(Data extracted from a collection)
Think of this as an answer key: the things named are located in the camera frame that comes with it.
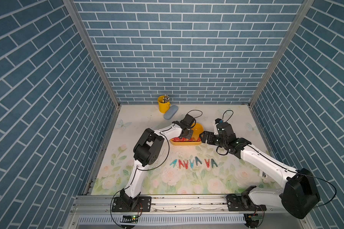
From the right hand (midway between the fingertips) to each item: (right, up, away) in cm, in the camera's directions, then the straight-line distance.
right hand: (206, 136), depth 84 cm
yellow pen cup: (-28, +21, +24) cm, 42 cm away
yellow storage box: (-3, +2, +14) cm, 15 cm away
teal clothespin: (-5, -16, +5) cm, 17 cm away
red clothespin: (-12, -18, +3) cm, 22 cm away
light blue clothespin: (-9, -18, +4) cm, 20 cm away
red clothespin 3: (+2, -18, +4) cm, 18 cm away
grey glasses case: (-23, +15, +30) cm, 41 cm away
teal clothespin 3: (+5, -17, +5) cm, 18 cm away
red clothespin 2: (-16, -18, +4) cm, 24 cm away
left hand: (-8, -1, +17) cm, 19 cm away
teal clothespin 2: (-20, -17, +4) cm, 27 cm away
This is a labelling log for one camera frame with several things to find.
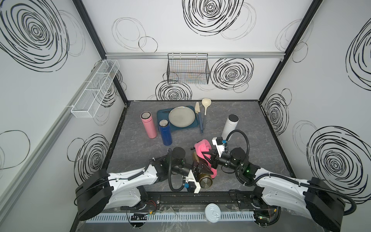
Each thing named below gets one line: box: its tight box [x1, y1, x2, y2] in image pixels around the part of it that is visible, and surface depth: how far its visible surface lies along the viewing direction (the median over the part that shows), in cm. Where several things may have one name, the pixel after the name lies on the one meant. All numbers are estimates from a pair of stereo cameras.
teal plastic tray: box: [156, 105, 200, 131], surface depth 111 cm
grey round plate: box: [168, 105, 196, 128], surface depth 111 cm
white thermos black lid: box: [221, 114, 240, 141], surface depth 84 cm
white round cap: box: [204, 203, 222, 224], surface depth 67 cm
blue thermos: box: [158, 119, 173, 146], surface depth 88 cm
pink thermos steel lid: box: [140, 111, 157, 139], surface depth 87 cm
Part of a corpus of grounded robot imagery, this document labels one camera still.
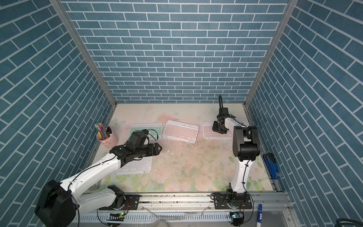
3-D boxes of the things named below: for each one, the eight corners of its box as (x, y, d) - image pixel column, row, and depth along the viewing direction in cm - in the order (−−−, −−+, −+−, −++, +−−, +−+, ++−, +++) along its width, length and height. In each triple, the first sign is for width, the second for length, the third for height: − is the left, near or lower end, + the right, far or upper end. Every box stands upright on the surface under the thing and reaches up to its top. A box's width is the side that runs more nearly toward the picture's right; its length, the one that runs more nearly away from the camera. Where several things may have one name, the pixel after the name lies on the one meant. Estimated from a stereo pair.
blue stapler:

▶ [EXERCISE INSTRUCTIONS]: Reproduce the lines of the data that run from the one containing "Part of a corpus" to the final line, both included, exactly as they appear and without the pictures.

▶ [SOLUTION]:
Part of a corpus of grounded robot imagery, this document labels one camera still.
3-D boxes of the things named below: for each one, the eight corners of its box as (x, y, d) - image pixel column, row, and depth along the viewing direction in cm - in the order (−−−, −−+, −+−, −++, +−−, +−+, ++−, +++) along its width, length and height. In each triple, the first sign is for width, the second for length, the third for height: − is the left, near or lower end, + the right, far or upper end. Every box stands upright on the surface under the thing and reaches up to its top. A box's width is the side that runs more nearly toward the picture's right; its length, the one that runs more nearly away from the camera. Where several things may have one name, the pixel after the name lies on the one meant. Estimated from a stereo pair.
blue stapler:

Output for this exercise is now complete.